From the entries that follow, reproduce exactly and only the lines from the line with "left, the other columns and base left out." to the line with "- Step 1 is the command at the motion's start", endpoints included.

Dataset excerpts
▬▬▬
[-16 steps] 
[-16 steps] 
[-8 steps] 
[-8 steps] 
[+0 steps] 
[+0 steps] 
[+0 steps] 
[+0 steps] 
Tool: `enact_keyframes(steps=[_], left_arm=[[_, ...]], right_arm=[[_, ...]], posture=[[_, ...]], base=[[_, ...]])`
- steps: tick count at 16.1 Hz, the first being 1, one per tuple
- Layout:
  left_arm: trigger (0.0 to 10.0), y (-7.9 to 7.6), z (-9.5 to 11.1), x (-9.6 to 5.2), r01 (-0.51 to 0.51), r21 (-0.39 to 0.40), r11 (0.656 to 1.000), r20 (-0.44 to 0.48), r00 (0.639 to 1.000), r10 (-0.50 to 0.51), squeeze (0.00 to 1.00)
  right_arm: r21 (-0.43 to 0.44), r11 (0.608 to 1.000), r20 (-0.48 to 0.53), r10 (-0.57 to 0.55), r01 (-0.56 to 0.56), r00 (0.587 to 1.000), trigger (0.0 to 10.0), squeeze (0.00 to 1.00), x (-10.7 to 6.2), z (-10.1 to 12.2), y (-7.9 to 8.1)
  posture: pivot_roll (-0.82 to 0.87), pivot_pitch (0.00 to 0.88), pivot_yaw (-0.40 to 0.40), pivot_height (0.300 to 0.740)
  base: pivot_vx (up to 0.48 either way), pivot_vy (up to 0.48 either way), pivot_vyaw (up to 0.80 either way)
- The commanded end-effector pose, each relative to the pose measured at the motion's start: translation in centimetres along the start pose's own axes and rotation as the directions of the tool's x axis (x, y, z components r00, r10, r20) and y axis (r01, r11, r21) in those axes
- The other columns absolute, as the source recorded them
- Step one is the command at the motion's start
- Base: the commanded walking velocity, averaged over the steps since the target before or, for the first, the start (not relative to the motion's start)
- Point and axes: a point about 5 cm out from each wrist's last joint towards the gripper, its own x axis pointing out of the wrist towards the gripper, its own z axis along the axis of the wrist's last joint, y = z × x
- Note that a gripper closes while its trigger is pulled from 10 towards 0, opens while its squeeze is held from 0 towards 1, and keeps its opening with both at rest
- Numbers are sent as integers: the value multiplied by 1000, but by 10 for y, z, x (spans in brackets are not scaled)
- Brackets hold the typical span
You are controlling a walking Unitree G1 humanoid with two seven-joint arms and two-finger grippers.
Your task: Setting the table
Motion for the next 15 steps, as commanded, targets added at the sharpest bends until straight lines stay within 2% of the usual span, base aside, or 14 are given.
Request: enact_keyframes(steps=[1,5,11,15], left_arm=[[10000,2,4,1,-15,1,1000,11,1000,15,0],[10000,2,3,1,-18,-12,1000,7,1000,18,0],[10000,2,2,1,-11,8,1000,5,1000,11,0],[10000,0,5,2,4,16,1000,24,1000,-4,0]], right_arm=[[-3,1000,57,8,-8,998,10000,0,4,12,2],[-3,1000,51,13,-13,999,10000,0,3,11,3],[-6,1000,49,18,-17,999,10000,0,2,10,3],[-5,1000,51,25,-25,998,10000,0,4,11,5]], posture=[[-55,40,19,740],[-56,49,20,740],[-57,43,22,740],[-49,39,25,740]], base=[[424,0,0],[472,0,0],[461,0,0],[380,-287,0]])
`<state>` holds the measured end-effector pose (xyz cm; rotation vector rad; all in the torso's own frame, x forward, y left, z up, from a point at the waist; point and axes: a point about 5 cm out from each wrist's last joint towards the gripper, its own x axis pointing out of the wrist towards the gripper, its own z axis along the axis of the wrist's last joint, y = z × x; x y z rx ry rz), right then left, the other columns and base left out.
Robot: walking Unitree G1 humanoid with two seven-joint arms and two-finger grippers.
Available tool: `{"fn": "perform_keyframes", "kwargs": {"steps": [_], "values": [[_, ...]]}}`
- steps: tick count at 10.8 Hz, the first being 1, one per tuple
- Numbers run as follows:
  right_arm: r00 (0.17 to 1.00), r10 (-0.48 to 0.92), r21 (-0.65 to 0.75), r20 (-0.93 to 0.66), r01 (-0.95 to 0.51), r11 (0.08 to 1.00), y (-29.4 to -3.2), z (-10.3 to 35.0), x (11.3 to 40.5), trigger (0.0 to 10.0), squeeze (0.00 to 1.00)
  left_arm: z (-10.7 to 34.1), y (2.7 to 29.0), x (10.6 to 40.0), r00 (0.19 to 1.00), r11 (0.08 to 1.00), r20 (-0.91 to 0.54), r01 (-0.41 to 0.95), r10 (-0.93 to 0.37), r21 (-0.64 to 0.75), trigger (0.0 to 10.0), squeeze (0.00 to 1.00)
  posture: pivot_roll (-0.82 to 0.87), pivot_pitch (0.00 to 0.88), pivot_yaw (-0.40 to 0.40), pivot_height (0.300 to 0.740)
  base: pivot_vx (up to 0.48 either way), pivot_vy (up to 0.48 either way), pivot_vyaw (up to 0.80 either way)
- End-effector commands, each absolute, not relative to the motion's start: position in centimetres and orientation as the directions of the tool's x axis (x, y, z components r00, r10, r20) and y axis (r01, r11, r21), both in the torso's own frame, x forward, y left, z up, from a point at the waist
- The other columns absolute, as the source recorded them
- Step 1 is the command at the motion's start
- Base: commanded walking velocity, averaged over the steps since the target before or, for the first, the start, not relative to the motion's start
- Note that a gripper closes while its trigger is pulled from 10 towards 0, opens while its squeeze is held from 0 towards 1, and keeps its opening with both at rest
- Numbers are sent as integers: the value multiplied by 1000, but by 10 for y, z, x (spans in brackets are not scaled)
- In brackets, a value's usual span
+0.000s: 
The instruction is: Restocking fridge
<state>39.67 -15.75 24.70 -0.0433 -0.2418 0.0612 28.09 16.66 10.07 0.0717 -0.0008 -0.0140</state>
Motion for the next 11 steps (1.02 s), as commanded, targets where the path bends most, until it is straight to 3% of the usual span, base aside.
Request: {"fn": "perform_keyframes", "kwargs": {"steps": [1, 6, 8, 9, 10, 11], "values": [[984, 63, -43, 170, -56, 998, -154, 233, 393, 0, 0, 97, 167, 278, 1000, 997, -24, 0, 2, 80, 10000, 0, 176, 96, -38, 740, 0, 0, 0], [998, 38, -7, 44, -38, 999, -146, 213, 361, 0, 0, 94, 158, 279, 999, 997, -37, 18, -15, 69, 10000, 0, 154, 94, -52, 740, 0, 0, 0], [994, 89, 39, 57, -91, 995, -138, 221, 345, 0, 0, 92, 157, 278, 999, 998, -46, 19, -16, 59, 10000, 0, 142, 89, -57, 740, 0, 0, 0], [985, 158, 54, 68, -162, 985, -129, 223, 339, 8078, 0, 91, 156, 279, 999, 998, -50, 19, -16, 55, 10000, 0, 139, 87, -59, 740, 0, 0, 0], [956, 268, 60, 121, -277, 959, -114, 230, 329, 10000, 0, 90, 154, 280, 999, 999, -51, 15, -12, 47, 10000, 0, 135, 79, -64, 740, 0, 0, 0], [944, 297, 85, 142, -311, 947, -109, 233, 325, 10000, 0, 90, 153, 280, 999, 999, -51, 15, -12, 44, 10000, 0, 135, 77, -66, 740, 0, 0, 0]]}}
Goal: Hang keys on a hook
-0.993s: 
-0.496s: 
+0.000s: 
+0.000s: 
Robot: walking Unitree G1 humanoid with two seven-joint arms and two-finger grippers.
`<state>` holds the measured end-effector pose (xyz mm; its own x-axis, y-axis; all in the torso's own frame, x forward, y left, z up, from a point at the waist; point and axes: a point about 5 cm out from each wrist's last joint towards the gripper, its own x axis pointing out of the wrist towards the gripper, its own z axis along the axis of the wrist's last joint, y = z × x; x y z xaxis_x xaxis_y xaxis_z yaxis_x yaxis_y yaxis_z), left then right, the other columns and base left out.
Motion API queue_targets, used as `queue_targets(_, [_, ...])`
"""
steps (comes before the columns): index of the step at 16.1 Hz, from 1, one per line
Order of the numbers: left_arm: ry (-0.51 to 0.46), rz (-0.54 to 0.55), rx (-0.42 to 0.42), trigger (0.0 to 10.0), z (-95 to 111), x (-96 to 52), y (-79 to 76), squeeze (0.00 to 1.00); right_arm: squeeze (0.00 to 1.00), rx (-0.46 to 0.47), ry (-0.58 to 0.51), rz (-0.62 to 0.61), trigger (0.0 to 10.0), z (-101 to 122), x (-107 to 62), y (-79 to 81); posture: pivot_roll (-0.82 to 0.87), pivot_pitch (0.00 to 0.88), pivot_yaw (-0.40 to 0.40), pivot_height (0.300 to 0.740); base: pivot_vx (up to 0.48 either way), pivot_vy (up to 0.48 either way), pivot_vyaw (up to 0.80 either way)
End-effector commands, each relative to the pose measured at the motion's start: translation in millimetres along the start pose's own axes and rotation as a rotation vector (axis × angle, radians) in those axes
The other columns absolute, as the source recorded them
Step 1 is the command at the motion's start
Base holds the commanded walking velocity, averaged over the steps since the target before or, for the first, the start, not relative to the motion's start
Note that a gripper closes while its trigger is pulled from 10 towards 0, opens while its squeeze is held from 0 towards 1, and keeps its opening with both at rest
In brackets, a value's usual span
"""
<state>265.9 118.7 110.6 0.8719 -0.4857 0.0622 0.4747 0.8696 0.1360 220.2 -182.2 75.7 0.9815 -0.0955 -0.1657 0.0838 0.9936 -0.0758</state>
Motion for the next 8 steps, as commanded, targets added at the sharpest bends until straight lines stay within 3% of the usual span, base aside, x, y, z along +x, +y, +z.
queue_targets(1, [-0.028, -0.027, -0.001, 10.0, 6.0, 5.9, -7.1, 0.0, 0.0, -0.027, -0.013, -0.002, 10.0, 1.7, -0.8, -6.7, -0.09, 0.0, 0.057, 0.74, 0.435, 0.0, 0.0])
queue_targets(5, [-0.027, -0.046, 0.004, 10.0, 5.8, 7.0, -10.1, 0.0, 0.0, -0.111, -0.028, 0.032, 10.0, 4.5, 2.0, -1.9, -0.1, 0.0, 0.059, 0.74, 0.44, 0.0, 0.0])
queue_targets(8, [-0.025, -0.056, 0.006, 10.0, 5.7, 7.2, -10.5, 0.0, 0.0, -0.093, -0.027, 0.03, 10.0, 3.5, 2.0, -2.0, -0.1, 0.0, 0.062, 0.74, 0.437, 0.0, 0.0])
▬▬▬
◆ **Response to this exercise**
`<state>` holds the measured end-effector pose (xyz cm; rotation vector rad; all in the torso's own frame, x forward, y left, z up, from a point at the waist; point and axes: a point about 5 cm out from each wrist's last joint towards the gripper, its own x axis pointing out of the wrist towards the gripper, its own z axis along the axis of the wrist's last joint, y = z × x; x y z rx ry rz), right then left, the other columns and base left out.
Robot: walking Unitree G1 humanoid with two seven-joint arms and two-finger grippers.
Available tool: `{"fn": "perform_keyframes", "kwargs": {"steps": [_], "values": [[_, ...]]}}`
- steps: tick count at 10.8 Hz, the first being 1, one per tuple
- Numbers run as follows:
  right_arm: r00 (0.17 to 1.00), r10 (-0.48 to 0.92), r21 (-0.65 to 0.75), r20 (-0.93 to 0.66), r01 (-0.95 to 0.51), r11 (0.08 to 1.00), y (-29.4 to -3.2), z (-10.3 to 35.0), x (11.3 to 40.5), trigger (0.0 to 10.0), squeeze (0.00 to 1.00)
  left_arm: z (-10.7 to 34.1), y (2.7 to 29.0), x (10.6 to 40.0), r00 (0.19 to 1.00), r11 (0.08 to 1.00), r20 (-0.91 to 0.54), r01 (-0.41 to 0.95), r10 (-0.93 to 0.37), r21 (-0.64 to 0.75), trigger (0.0 to 10.0), squeeze (0.00 to 1.00)
  posture: pivot_roll (-0.82 to 0.87), pivot_pitch (0.00 to 0.88), pivot_yaw (-0.40 to 0.40), pivot_height (0.300 to 0.740)
  base: pivot_vx (up to 0.48 either way), pivot_vy (up to 0.48 either way), pivot_vyaw (up to 0.80 either way)
- End-effector commands, each absolute, not relative to the motion's start: position in centimetres and orientation as the directions of the tool's x axis (x, y, z components r00, r10, r20) and y axis (r01, r11, r21), both in the torso's own frame, x forward, y left, z up, from a point at the waist
- The other columns absolute, as the source recorded them
- Step 1 is the command at the motion's start

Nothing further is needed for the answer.